• [Requirement]: A single number is wanted: how many lines of the data include the string "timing".

══════════

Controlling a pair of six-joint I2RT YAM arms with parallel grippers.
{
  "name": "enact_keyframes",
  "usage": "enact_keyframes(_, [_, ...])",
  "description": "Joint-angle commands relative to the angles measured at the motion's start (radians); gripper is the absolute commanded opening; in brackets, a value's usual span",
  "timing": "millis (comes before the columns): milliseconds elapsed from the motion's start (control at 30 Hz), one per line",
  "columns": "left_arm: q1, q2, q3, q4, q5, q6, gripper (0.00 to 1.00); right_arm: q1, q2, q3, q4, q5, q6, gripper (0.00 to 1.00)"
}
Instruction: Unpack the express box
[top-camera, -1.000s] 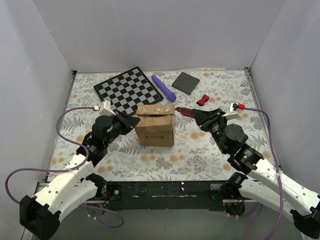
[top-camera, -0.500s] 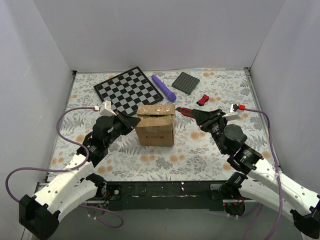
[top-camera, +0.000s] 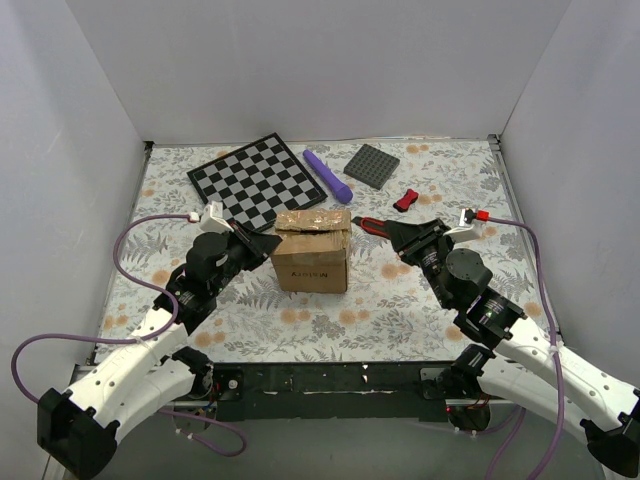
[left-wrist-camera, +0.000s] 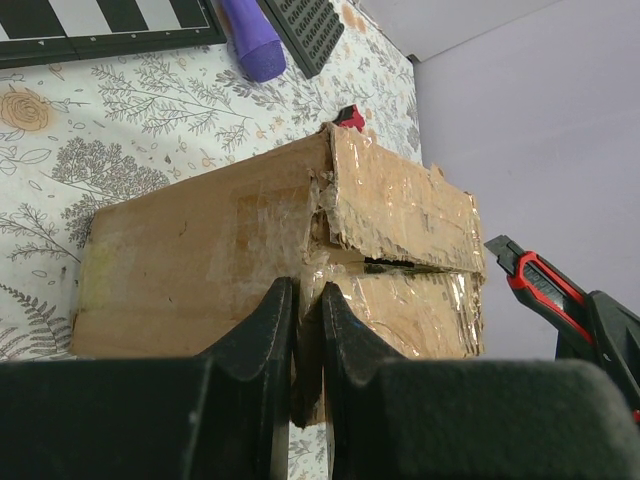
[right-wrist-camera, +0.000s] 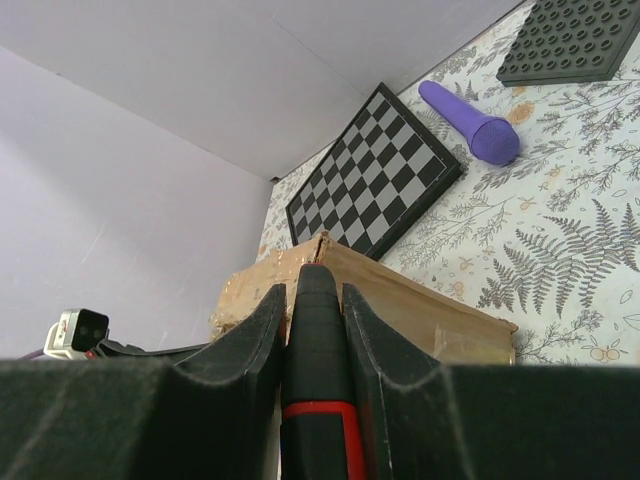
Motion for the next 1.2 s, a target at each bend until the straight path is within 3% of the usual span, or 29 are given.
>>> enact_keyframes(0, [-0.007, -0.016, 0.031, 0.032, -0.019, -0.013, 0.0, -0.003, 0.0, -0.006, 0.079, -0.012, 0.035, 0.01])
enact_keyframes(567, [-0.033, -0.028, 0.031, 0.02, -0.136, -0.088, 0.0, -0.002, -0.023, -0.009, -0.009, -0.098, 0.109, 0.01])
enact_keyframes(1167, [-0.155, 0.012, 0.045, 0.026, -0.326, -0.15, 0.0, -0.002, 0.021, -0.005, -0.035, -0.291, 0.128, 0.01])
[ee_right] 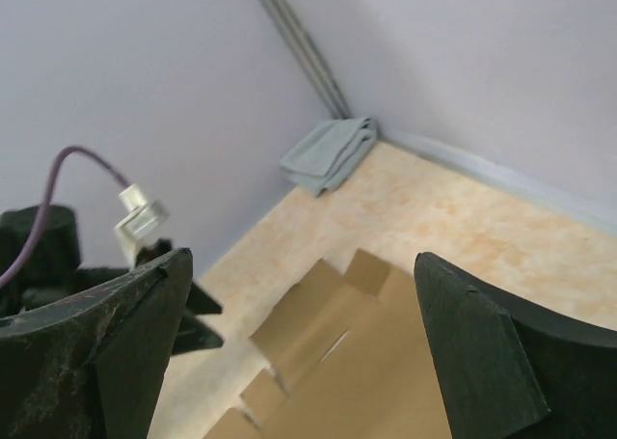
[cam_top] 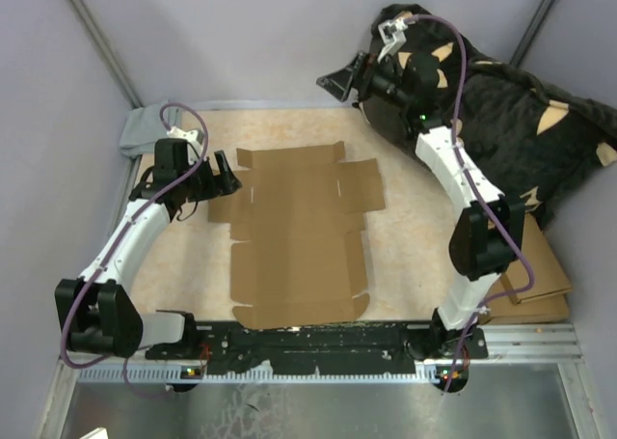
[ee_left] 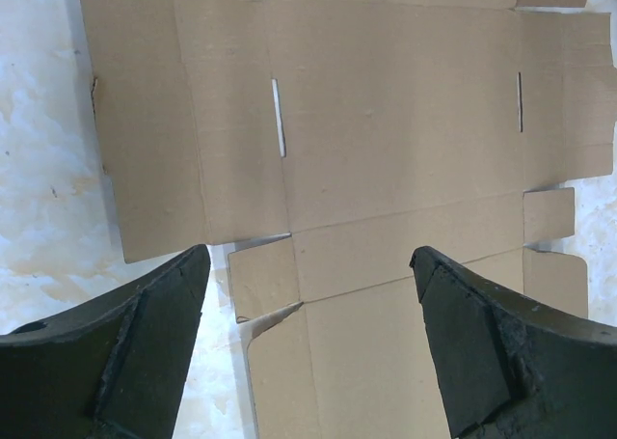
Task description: Fold the paper box
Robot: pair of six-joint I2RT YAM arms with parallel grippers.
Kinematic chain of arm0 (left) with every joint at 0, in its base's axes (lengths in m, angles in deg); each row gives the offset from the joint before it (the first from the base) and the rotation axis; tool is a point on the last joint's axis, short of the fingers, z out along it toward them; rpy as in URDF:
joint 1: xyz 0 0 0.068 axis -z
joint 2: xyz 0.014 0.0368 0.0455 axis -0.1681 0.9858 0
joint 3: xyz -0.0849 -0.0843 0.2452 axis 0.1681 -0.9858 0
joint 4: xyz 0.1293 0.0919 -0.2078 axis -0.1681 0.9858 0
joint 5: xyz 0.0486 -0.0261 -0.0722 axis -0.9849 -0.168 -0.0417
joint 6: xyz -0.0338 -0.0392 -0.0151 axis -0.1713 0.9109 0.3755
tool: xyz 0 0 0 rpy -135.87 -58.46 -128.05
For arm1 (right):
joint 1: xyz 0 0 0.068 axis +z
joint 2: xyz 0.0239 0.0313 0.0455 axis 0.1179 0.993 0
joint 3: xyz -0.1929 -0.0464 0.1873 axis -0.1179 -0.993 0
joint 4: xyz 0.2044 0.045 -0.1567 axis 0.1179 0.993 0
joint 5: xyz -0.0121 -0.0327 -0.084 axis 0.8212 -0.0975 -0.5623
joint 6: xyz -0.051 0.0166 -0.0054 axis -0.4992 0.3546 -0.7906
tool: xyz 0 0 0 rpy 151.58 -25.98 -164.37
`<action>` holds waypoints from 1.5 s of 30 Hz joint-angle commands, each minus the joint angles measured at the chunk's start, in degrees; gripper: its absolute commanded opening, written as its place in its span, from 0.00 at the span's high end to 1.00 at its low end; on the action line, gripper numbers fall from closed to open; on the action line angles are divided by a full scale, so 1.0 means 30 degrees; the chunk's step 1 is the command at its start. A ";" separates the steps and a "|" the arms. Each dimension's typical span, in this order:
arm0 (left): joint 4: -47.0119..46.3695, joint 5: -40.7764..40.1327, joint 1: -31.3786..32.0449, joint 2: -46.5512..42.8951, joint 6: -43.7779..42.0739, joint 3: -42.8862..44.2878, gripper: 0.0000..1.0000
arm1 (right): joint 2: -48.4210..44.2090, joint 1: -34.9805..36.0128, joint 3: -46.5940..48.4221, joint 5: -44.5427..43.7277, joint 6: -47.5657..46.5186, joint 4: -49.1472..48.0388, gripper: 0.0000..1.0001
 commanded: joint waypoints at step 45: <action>-0.0712 0.0315 0.0028 0.0343 0.0513 -0.0221 0.12 | 1.2457 0.1822 1.1812 -1.3342 -0.5728 1.8035 0.79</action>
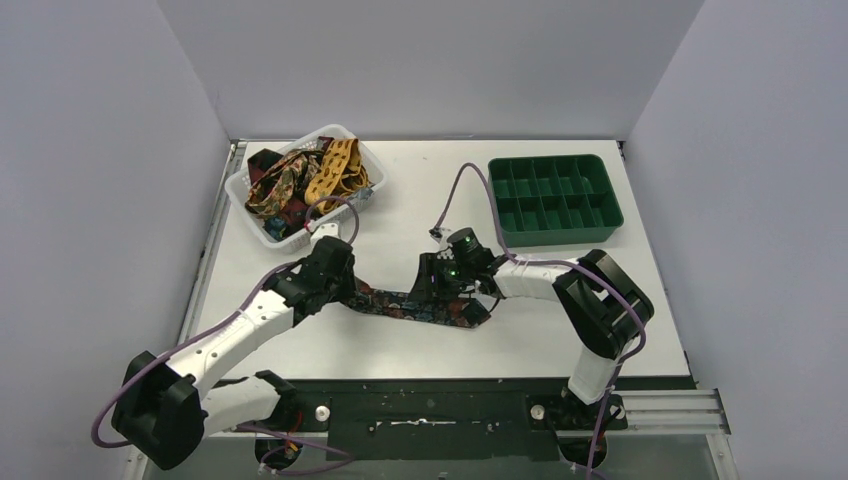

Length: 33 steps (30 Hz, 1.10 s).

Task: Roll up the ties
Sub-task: Roll the tie at the center of the board.

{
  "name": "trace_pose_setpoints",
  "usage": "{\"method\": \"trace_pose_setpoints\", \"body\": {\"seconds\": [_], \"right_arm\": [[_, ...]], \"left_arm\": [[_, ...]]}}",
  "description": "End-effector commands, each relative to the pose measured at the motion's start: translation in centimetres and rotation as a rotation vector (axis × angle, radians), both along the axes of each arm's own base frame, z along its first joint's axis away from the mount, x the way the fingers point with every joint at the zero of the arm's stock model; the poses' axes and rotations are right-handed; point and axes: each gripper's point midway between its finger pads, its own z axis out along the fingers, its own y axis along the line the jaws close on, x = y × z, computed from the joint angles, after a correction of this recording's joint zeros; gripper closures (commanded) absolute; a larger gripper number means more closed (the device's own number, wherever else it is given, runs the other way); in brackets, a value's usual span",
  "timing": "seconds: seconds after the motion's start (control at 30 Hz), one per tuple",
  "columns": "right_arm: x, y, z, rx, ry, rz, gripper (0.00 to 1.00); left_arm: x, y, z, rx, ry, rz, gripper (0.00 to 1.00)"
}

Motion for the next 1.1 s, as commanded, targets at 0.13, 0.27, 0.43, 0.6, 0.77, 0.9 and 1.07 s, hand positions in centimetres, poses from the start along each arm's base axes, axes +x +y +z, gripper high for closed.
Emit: {"method": "trace_pose_setpoints", "body": {"seconds": [0.13,0.27,0.43,0.6,0.77,0.9,1.07], "right_arm": [[0.2,1.5,3.7,0.17,0.004,-0.008,0.49],[1.3,0.8,4.9,0.194,-0.008,-0.054,0.47],[2.8,-1.0,6.0,0.205,-0.033,-0.143,0.45],[4.0,-3.6,5.9,0.189,-0.043,-0.246,0.43],[4.6,-5.0,5.6,0.183,-0.029,-0.297,0.43],[4.8,-5.5,5.6,0.187,-0.026,-0.315,0.42],[4.7,-5.6,5.5,0.186,-0.02,-0.312,0.42]], "left_arm": [[0.2,1.3,1.2,0.227,-0.057,0.017,0.64],[0.0,0.7,0.9,0.288,-0.064,-0.027,0.64],[-0.2,0.0,1.0,0.345,-0.088,-0.057,0.64],[-0.4,-1.4,1.3,0.39,-0.125,-0.102,0.62],[-0.9,-3.3,0.6,0.423,-0.129,-0.173,0.59],[-1.2,-4.6,-0.2,0.427,-0.112,-0.204,0.54],[-1.4,-7.2,-1.5,0.32,-0.068,-0.213,0.42]]}}
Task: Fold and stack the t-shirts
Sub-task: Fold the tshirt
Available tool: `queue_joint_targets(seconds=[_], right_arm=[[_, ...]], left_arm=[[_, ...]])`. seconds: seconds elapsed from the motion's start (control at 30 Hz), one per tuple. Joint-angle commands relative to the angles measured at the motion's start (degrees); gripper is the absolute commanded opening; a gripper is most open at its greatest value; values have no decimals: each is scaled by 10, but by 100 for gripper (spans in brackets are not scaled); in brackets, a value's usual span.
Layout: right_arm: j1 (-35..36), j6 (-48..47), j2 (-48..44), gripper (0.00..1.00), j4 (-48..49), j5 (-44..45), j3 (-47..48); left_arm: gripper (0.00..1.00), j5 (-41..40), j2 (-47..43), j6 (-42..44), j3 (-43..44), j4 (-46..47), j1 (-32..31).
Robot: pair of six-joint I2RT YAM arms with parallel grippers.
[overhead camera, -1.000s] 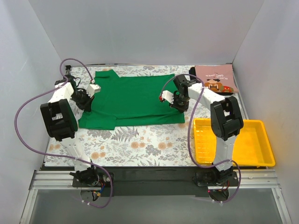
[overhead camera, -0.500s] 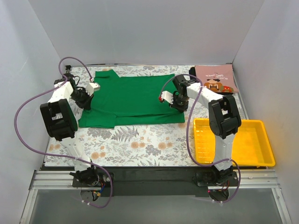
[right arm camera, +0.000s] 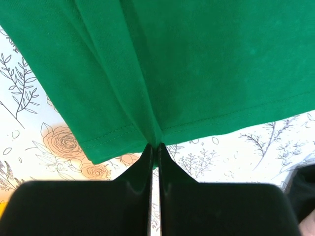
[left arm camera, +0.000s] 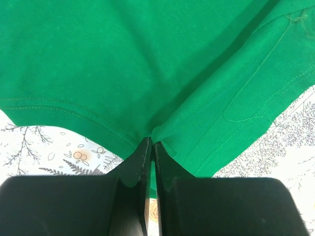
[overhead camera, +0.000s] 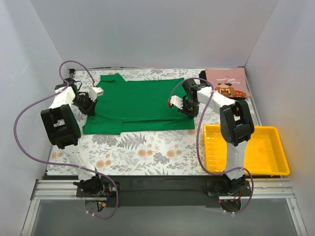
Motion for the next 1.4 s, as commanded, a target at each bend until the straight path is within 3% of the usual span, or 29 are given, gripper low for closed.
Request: queue_joint_targets(seconds=[0.0,0.3,0.33,0.37,0.43,0.5,0.57,0.6,0.67,0.83,1.03,1.37], right_arm=[[-6,-19,-3,1,-20,1,37],[-5,-9,18,2,-22,2,53],[-6,-7,19,6,-23,3,54],[-6,-6,20,18,-23,4,54],[-6,-2,19,23,-27,8,51],[-7,2,12,38,-30,12,45],[-10,19,0,51,-38,5,41],[-12,28,-5,58,-42,0,40],[-19,55,-23,74,-52,-17,39],[-24,120,-54,74,-63,-68,37],[-23,193,-42,56,-74,-110,31],[-25,246,23,51,-51,-87,21]], left_arm=[[0,23,-18,-1,12,18,4],[0,25,-1,-14,20,34,1],[0,21,3,-20,20,38,0],[0,18,4,-26,19,44,0],[3,6,7,-45,19,58,0],[18,-12,16,-66,25,65,0],[24,-4,20,-98,43,59,14],[34,1,20,-113,50,50,21],[37,23,18,-140,66,37,42],[39,45,-25,-180,19,11,70],[39,6,-74,-235,-99,72,71],[40,-38,-42,-253,-149,111,75]])
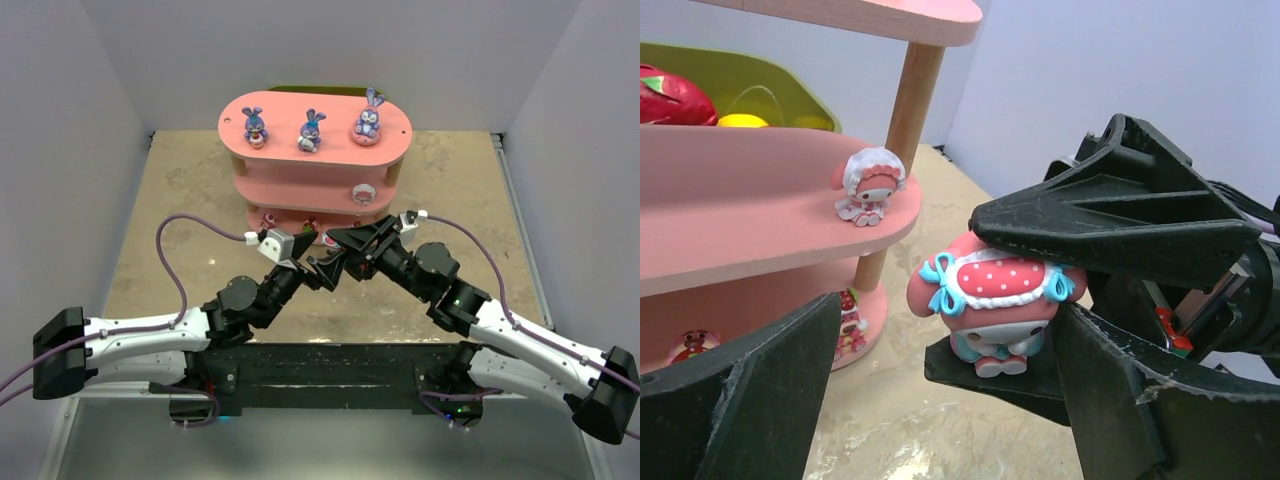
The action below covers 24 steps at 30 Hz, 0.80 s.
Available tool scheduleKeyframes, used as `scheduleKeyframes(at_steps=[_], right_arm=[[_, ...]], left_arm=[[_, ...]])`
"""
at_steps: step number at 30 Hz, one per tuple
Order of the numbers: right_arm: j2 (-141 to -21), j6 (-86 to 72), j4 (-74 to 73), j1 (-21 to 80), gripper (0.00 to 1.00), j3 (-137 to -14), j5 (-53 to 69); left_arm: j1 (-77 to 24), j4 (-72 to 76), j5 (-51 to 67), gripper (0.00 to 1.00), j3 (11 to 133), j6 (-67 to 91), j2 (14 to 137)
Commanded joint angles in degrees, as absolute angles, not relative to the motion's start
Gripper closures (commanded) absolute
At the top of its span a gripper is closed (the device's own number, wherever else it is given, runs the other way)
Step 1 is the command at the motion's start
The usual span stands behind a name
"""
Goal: Place and organize the plastic toys onto the shelf
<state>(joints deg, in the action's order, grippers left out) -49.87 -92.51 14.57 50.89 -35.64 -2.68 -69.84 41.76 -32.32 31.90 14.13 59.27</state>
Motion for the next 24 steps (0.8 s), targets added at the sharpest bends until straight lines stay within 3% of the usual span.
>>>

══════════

• [Written response]: 2